Download webpages from The Scheme Programming Language
wget -c -r --no-parent -k https://www.scheme.com/tspl4/
Edit index.html and customize your calibre follow instructions
<html>
<body>
<h1>Table of Contents</h1>
<p style="text-indent:0pt">
<a href="file1.html">First File</a><br/>
<a href="file2.html">Second File</a><br/>
.
.
.
</p>
</body>
</html>
By default, when adding HTML files, calibre follows links in the files in depth first order. This means that if file A.html links to B.html and C.html and D.html, but B.html also links to D.html, then the files will be in the order A.html, B.html, D.html, C.html. If instead you want the order to be A.html, B.html, C.html, D.html then you must tell calibre to add your files in breadth first order. Do this by going to Preferences → Advanced → Plugins → File type and customizing the HTML to ZIP plugin.
Right click index.html and select open with Calibre.
Select convert from zip to epub, and set Table of Contents's Level 1 TOC(XPath expression) to //*[name()='h1']
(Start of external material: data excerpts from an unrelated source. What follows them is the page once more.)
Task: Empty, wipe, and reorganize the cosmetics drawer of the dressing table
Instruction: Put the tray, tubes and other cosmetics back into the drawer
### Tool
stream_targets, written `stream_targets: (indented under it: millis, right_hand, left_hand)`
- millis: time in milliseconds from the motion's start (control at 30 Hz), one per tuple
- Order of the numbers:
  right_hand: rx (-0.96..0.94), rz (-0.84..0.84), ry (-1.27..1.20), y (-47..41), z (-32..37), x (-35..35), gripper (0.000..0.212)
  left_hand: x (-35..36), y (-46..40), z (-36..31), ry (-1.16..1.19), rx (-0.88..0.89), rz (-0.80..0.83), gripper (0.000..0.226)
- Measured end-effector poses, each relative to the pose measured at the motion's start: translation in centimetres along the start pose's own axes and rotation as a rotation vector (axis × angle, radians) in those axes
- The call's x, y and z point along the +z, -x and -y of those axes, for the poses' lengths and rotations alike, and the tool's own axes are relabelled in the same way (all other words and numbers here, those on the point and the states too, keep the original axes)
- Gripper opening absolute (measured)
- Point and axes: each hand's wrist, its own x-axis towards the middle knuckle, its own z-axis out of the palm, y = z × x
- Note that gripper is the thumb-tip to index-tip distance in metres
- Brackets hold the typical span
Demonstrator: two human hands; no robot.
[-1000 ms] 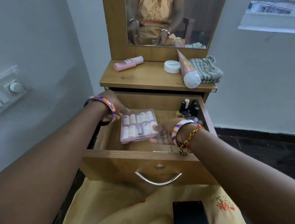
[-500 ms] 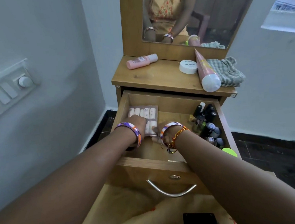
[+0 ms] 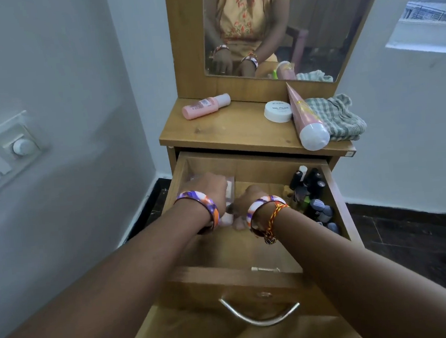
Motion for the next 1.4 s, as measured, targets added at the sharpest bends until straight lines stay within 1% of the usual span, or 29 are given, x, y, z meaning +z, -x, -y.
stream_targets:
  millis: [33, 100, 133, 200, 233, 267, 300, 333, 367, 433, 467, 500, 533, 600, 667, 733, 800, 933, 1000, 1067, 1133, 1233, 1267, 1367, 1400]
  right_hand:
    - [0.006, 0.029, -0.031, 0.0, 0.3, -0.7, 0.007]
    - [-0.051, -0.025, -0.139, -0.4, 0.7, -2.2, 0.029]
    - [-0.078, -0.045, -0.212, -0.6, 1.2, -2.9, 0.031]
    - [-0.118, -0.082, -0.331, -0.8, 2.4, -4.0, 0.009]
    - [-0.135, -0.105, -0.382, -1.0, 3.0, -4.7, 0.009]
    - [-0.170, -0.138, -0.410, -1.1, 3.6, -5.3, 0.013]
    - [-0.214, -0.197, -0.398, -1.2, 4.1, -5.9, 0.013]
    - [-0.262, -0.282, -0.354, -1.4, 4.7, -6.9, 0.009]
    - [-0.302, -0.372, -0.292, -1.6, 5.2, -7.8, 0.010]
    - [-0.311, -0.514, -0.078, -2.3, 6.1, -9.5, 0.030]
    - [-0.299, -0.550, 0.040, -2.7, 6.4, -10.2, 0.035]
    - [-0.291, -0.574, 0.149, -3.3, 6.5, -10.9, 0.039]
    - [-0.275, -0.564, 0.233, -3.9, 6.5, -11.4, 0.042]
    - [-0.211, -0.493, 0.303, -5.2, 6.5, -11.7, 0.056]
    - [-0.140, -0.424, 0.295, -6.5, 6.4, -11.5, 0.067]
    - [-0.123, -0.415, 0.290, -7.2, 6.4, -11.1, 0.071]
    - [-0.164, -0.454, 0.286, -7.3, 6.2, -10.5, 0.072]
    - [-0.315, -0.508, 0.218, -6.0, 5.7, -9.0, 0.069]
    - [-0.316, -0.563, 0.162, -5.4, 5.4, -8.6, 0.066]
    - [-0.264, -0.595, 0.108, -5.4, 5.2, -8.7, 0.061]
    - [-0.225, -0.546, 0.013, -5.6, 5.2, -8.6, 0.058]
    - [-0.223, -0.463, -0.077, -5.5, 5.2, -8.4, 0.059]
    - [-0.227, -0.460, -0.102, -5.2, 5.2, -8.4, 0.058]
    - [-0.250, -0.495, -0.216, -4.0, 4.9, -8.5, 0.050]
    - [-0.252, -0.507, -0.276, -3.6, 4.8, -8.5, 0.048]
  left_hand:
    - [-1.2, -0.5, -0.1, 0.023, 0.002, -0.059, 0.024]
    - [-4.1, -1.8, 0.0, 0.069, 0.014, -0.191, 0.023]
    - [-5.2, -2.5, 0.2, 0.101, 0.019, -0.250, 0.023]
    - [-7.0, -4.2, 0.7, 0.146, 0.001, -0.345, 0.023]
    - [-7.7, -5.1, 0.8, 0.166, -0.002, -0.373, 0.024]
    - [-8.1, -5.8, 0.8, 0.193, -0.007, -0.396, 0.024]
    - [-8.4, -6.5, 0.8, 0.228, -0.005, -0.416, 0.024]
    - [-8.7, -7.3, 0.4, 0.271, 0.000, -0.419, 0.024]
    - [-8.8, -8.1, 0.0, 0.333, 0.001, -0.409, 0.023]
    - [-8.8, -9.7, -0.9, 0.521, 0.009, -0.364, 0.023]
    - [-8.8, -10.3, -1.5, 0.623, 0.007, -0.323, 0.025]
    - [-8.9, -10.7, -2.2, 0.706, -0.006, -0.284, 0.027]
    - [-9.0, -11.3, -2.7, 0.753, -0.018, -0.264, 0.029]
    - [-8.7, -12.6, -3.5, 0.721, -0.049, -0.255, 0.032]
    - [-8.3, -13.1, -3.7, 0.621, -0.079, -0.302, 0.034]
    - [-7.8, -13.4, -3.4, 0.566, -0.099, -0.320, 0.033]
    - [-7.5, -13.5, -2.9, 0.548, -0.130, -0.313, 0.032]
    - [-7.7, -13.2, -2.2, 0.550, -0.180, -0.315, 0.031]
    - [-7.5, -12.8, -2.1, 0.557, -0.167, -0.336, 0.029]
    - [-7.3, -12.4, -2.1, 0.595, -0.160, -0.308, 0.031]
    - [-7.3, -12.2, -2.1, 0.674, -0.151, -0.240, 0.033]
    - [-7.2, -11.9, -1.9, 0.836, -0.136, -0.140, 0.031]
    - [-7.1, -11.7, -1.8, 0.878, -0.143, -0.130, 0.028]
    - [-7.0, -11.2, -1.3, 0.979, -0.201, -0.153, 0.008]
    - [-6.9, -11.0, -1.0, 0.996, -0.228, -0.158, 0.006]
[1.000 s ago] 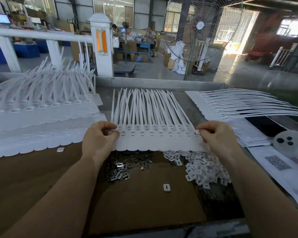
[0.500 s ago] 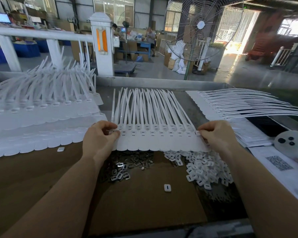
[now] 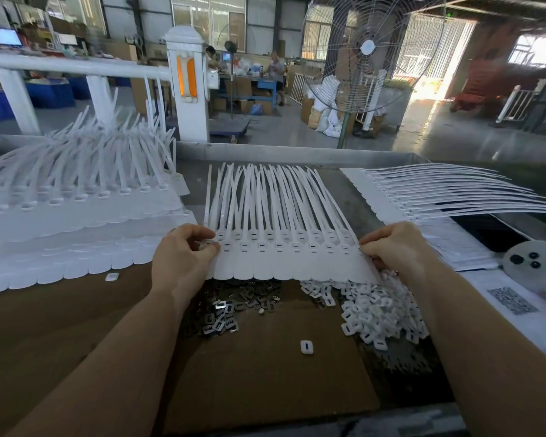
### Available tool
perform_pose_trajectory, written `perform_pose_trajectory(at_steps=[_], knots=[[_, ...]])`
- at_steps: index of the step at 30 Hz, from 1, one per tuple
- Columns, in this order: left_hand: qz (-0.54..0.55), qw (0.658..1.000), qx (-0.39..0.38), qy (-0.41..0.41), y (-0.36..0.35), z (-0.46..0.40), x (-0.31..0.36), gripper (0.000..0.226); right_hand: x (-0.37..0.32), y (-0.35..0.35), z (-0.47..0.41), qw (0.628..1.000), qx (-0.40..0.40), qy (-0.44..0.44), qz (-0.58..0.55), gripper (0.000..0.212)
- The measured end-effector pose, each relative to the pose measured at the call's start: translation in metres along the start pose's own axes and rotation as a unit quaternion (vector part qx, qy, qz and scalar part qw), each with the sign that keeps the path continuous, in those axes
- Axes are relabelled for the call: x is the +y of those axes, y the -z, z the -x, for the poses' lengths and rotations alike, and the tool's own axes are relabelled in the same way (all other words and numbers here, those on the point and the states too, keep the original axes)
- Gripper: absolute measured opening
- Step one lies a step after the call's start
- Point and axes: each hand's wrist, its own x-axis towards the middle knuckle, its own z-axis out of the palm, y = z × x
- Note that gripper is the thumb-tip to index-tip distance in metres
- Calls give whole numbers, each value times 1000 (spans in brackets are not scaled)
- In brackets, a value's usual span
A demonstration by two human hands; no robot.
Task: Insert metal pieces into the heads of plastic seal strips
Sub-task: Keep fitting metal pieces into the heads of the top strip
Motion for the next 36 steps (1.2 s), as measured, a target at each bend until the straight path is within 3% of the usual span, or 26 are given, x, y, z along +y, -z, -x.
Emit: perform_pose_trajectory(at_steps=[9,20,27,32,36], knots=[[-2,1000,0,1,0,0,1,12,-7,4,-10,995,-38,-89,-20,13],[-13,1000,2,1,1,2,2,12,-9,5,-12,992,-32,-120,1,9],[-13,1000,0,3,1,2,1,12,-11,2,-21,986,-29,-162,10,20],[-12,1000,-1,6,1,2,0,13,-14,3,-17,989,-22,-145,13,15],[-14,1000,-1,6,1,1,1,12,-12,4,-7,996,-29,-84,-1,13]])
, and Level 2 TOC(XPath expression) to //*[name()='h3']
, then set chapter mark to none in Structure detection.
Run the following command in www/, remember to add --breadth-first
so we can get breadth first order in command line.
ebook-convert index.html hspl.epub \
--cover=canned/medium-cover.png \
--title='The Scheme Programming Language' \
--authors='R. Kent Dybvig' \
--publisher='The MIT Press' \
--breadth-first \
--use-auto-toc \
--level1-toc="//*[name()='h1']" \
--level2-toc="//*[name()='h3']" \
--language=en \
--pubdate=2009 -v
Search all text files in regex dot all and wrap mode, remove lines match <hr class="copyright"/>.*http://www.scheme.com</a></p>
.